Create a single jar from all of your dependencies, everything in ${package.path}/lib/*/.jar.
You could use an ant task to create this jar, either before you run maven, or as part of your maven build.
To merge your jars, you can use the Ant Jar Task (see section Merging Archives). From there:
<jar destfile="build/main/checksites.jar">
<fileset dir="build/main/classes"/>
<restrict>
<name name="**/*.class"/>
<archives>
<zips>
<fileset dir="lib/main" includes="**/*.jar"/>
</zips>
</archives>
</restrict>
</jar>
This creates a jar file which embeds all the classes from all the jars in lib/main.
You can then use the system scope which points at this jar as normal in maven. Note: if you create the jar in maven (via ant), then you should create the jar in target, so that it gets cleaned correctly.

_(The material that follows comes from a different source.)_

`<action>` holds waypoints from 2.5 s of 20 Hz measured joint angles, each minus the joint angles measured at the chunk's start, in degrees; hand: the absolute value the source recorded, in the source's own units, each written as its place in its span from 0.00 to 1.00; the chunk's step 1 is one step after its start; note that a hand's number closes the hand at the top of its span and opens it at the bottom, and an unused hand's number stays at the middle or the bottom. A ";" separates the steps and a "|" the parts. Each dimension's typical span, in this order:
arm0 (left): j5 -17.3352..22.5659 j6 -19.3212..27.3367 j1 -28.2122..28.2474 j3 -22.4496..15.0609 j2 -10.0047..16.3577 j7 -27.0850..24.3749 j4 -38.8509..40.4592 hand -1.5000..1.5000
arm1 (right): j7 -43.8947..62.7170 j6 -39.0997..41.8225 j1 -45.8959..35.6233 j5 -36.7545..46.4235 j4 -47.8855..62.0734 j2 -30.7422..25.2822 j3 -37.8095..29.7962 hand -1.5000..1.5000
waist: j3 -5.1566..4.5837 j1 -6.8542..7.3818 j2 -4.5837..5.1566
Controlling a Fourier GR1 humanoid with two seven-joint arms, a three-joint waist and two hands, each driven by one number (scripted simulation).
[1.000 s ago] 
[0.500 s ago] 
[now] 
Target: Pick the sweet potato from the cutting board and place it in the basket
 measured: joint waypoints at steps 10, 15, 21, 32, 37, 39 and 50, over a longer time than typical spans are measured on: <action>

To use an ant build file from maven, you can use the maven antrun plugin, similarly to:
<plugin>
<artifactId>maven-antrun-plugin</artifactId>
<executions>
<execution>
<phase>package</phase>
<goals>
<goal>run</goal>
</goals>
<configuration>
<tasks>
<property name="local.project.artifact.name" value="${project.build.finalName}" />
<property name="local.distribution.artifact.name" value="${local.project.artifact.name}-distribution" />
<property name="local.distribution.artifact.file" value="${project.build.directory}/${local.distribution.artifact.name}.zip" />
<ant antfile="build-deploy.xml" />
</tasks>
</configuration>
</execution>
</executions>
</plugin>
This runs the ant build file build-deploy.xml in the package phase. The modifications necessary for your system are left as an exercise for the reader :-).